▽

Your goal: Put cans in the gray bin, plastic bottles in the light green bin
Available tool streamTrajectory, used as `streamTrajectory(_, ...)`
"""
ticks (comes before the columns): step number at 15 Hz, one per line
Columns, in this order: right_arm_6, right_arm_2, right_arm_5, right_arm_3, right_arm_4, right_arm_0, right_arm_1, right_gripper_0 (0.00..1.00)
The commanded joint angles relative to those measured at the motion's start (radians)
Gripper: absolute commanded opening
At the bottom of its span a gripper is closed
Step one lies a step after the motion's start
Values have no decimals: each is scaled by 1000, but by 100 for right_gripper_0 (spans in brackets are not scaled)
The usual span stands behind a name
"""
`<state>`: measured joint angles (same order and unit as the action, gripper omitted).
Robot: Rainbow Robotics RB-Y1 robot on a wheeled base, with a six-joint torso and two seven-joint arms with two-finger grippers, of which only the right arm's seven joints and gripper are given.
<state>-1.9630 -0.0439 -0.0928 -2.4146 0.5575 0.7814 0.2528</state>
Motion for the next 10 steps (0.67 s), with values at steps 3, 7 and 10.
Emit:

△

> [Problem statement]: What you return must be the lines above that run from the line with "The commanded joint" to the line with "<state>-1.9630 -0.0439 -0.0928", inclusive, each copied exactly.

> [Written response]:
The commanded joint angles relative to those measured at the motion's start (radians)
Gripper: absolute commanded opening
At the bottom of its span a gripper is closed
Step one lies a step after the motion's start
Values have no decimals: each is scaled by 1000, but by 100 for right_gripper_0 (spans in brackets are not scaled)
The usual span stands behind a name
"""
`<state>`: measured joint angles (same order and unit as the action, gripper omitted).
Robot: Rainbow Robotics RB-Y1 robot on a wheeled base, with a six-joint torso and two seven-joint arms with two-finger grippers, of which only the right arm's seven joints and gripper are given.
<state>-1.9630 -0.0439 -0.0928 -2.4146 0.5575 0.7814 0.2528</state>

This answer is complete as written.